Set down the data that follows, exactly and completely.

Recorded information: Begin

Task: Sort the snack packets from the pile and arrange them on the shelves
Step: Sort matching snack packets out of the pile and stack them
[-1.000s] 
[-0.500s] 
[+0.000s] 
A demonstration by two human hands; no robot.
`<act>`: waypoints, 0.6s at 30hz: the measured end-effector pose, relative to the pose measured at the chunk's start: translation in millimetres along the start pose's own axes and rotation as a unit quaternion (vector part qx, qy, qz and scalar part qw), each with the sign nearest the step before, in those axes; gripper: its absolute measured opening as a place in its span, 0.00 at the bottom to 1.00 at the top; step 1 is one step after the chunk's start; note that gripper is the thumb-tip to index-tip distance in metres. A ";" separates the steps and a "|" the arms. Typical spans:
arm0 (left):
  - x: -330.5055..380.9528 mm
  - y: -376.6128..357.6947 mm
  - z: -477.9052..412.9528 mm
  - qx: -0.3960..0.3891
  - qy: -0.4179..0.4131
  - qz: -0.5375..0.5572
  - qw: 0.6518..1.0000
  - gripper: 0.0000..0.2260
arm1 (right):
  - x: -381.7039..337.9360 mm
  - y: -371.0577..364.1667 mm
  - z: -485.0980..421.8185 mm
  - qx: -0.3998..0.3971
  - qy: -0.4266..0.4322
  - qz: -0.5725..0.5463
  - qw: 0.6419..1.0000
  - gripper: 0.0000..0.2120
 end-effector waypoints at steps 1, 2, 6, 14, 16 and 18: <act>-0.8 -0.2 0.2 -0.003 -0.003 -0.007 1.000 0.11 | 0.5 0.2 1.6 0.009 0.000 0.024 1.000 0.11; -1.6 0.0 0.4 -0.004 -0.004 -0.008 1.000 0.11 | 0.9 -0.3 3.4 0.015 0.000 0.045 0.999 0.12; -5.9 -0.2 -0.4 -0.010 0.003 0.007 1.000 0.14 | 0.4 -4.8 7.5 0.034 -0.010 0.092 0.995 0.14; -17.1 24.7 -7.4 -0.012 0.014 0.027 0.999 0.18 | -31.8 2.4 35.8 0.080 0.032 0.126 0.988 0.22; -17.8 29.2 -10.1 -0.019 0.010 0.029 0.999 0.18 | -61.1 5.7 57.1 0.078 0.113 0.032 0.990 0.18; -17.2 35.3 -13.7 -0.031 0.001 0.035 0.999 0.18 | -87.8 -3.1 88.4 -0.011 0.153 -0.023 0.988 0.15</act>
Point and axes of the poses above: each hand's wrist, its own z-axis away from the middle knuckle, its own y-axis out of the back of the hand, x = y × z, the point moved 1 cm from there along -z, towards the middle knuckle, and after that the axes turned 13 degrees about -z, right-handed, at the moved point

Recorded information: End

_Exercise response_
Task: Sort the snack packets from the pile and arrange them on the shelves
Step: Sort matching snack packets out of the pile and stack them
[-1.000s] 
[-0.500s] 
[+0.000s] 
A demonstration by two human hands; no robot.
`<act>`: waypoints, 0.6s at 30hz: the measured end-effector pose, relative to the pose measured at the chunk's start: translation in millimetres along the start pose's own axes and rotation as a unit quaternion (vector part qx, qy, qz and scalar part qw), each with the sign nearest the step before, in those axes; gripper: its absolute measured opening as a place in its span, 0.00 at the bottom to 1.00 at the top; step 1 is one step after the chunk's start; note that gripper is the thumb-tip to index-tip distance in metres. A ";" separates the steps and a "|" the arms. Typical spans:
arm0 (left):
  - x: -330.5055..380.9528 mm
  - y: -376.6128..357.6947 mm
  - z: -477.9052..412.9528 mm
  - qx: -0.3960..0.3891
  - qy: -0.4179..0.4131
  - qz: -0.5375..0.5572
  - qw: 0.6518..1.0000
  - gripper: 0.0000..0.2260
arm1 (right):
  - x: -381.7039..337.9360 mm
  - y: -371.0577..364.1667 mm
  - z: -485.0980..421.8185 mm
  - qx: -0.3998..0.3971
  - qy: -0.4266..0.4322
  - qz: -0.5725..0.5463
  - qw: 0.6419..1.0000
  - gripper: 0.0000..0.2120
 end-effector waypoints at steps 1, 2, 6, 14, 16 and 18: <act>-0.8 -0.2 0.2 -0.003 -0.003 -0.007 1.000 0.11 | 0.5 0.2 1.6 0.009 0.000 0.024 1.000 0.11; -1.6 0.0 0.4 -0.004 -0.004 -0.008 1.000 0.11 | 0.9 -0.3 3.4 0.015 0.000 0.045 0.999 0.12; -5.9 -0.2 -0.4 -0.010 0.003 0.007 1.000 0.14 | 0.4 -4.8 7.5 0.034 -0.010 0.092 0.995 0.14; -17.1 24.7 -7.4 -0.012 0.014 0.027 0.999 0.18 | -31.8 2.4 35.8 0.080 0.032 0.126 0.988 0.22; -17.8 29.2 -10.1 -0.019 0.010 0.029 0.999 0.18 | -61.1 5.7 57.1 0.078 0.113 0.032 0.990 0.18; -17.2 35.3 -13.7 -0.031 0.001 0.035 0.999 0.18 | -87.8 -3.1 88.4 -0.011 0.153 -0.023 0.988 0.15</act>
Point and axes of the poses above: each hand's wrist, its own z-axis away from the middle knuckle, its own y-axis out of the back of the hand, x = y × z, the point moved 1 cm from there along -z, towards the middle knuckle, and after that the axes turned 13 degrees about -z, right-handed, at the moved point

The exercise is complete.